▶ **PROMPT**: This exercise calls for the listing to be set down exactly.

▶ **DATA SEGMENT**:
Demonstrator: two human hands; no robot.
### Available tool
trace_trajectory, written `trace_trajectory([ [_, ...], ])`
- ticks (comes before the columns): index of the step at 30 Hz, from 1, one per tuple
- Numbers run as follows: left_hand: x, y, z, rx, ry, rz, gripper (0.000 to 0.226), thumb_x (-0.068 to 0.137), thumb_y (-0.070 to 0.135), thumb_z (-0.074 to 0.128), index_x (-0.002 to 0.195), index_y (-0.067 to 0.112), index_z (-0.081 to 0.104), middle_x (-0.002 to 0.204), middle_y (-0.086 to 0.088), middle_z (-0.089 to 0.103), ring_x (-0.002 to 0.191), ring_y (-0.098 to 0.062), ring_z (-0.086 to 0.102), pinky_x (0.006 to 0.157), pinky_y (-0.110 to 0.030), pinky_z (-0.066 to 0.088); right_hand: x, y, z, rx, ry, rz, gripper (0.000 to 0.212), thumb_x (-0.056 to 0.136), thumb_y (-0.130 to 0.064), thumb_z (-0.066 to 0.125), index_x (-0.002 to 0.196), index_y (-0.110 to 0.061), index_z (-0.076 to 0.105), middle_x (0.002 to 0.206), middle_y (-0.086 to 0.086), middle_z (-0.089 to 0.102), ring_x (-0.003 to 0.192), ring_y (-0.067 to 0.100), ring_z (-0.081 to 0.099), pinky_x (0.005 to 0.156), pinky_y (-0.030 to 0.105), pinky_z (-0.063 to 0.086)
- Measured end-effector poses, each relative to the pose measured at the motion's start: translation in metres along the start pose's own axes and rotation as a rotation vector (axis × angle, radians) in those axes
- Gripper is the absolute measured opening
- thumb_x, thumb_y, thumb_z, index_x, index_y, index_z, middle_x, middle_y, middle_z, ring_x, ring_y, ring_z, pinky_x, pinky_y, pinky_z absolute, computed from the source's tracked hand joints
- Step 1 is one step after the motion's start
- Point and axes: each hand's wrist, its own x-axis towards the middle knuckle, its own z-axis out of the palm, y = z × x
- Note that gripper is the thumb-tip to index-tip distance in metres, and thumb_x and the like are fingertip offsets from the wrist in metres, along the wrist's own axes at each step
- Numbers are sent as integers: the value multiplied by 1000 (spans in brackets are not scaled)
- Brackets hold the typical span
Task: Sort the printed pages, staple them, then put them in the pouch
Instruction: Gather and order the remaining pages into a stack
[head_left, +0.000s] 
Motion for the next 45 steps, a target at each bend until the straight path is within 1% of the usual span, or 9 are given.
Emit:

▶ **REPLY**:
Demonstrator: two human hands; no robot.
### Available tool
trace_trajectory, written `trace_trajectory([ [_, ...], ])`
- ticks (comes before the columns): index of the step at 30 Hz, from 1, one per tuple
- Numbers run as follows: left_hand: x, y, z, rx, ry, rz, gripper (0.000 to 0.226), thumb_x (-0.068 to 0.137), thumb_y (-0.070 to 0.135), thumb_z (-0.074 to 0.128), index_x (-0.002 to 0.195), index_y (-0.067 to 0.112), index_z (-0.081 to 0.104), middle_x (-0.002 to 0.204), middle_y (-0.086 to 0.088), middle_z (-0.089 to 0.103), ring_x (-0.002 to 0.191), ring_y (-0.098 to 0.062), ring_z (-0.086 to 0.102), pinky_x (0.006 to 0.157), pinky_y (-0.110 to 0.030), pinky_z (-0.066 to 0.088); right_hand: x, y, z, rx, ry, rz, gripper (0.000 to 0.212), thumb_x (-0.056 to 0.136), thumb_y (-0.130 to 0.064), thumb_z (-0.066 to 0.125), index_x (-0.002 to 0.196), index_y (-0.110 to 0.061), index_z (-0.076 to 0.105), middle_x (0.002 to 0.206), middle_y (-0.086 to 0.086), middle_z (-0.089 to 0.102), ring_x (-0.003 to 0.192), ring_y (-0.067 to 0.100), ring_z (-0.081 to 0.099), pinky_x (0.005 to 0.156), pinky_y (-0.030 to 0.105), pinky_z (-0.063 to 0.086)
- Measured end-effector poses, each relative to the pose measured at the motion's start: translation in metres along the start pose's own axes and rotation as a rotation vector (axis × angle, radians) in those axes
- Gripper is the absolute measured opening
- thumb_x, thumb_y, thumb_z, index_x, index_y, index_z, middle_x, middle_y, middle_z, ring_x, ring_y, ring_z, pinky_x, pinky_y, pinky_z absolute, computed from the source's tracked hand joints
- Step 1 is one step after the motion's start
- Point and axes: each hand's wrist, its own x-axis towards the middle knuckle, its own z-axis out of the palm, y = z × x
- Note that gripper is the thumb-tip to index-tip distance in metres, and thumb_x and the like are fingertip offsets from the wrist in metres, along the wrist's own axes at each step
- Numbers are sent as integers: the value multiplied by 1000 (spans in brackets are not scaled)
- Brackets hold the typical span
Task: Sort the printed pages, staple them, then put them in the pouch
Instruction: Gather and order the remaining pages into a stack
[head_left, +0.000s] 
Motion for the next 45 steps, a target at each bend until the straight path is within 1% of the usual span, or 9 are given.
Emit:

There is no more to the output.